A justification individual the protection provided directly to the child vaccinated. When an infant is vaccinated against a pathogen (a virus or bacterium), the immune system learns to defend against him. If the vaccinated person encounter by following the infectious agent, its immune system will recognize it and eliminate it before it can cause disease.
A justification for the collective, the reduction of the circulation of the pathogenic agent in the company and therefore the reduction of the risk of contamination for people who are not vaccinated. The vaccination of the infant prevents the multiplication of the pathogen in the vaccinated infant. It, therefore, can not transmit the pathogen to its surroundings, avoiding his relatives, and especially those who are not or can not be vaccinated (newborns, or infants too young to be vaccinated, the elderly, pregnant women, people who are sick or immunocompromised), be contaminated.
The higher the vaccination coverage is high, the more it reduces the movement of the bacteria or virus involved and the more we reduced the number of cases in vaccinees and non-vaccinees in the general population.
The threshold of immunization is not covered for all infections
There is a minimum threshold of immunization coverage for this herd immunity to work. This threshold depends on the contagiousness of the disease.
In France, with a vaccine coverage of about 97% for diphtheria, one exceeds the threshold for herd immunity and it is thus the entire community is protected. In the same way, the Haemophilus influenzae b of the child, rubella, or mumps have been nearly eliminated in the country because the coverage rate of vaccines exceeds the threshold of herd immunity for these diseases.
On the other hand, the current level of measles vaccination coverage (79%) remains insufficient to enable a immunity group (the threshold of herd immunity = 94%), and so we see resurgences of epidemic of the disease on a larger scale (more than 23 000 reported cases in France between 2008 and 2012, more than 30 types of encephalitis and 10 deaths). In the same manner, the insufficient coverage with the vaccine against meningitis C (70 % at the age of 2 years, but low in adolescents and young adults) is responsible for the majority of the nearly 800 cases and 100 deaths have occurred since 2011.
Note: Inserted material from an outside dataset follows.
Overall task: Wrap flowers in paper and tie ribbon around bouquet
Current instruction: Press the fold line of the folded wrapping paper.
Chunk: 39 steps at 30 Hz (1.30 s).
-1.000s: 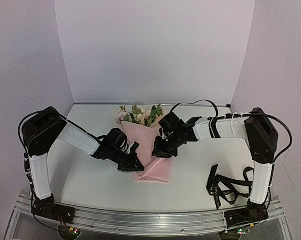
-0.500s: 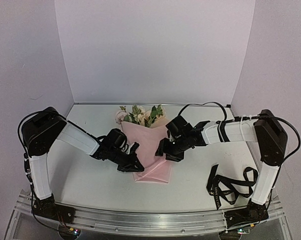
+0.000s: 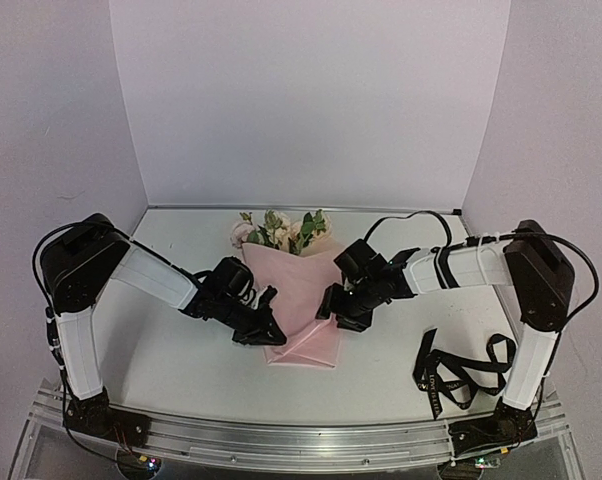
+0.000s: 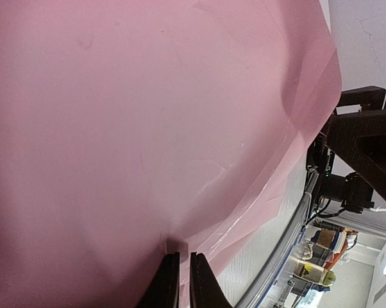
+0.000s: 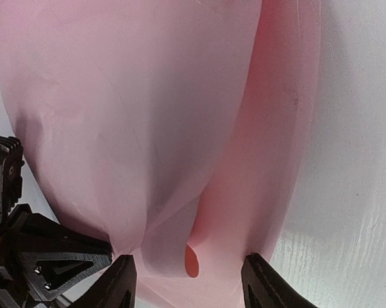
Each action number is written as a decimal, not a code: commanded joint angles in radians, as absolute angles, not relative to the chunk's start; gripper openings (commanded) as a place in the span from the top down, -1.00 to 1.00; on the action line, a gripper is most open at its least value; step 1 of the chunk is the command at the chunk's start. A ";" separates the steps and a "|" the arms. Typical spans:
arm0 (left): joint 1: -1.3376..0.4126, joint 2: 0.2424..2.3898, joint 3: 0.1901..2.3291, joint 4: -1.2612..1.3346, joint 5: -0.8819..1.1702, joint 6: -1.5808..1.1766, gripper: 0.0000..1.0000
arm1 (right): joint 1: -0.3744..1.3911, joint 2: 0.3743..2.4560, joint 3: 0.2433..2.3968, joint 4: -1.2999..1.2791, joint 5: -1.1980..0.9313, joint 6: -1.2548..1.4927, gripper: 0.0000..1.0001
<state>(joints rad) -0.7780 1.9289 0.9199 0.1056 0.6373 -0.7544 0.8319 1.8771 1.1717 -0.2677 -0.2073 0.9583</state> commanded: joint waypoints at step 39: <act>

By contrast, the experience of some european countries, like the netherlands, shows that we can succeed to make it almost go away infections meningococcal C through routine immunization coverage is very high among children aged 1 to 18 years.
For the protection of the French society as a whole, and particularly the the most fragile people, it is essential to increase vaccination coverage levels of children in France : it is to prevent severe disease, sequelae and deaths are preventable.
In order to protect people who, for medical reasons, may not benefit from the direct protection of vaccination, and whose only protection is the immunity group, all children who do not present medical contra-indications proven (extremely rare) should be vaccinated.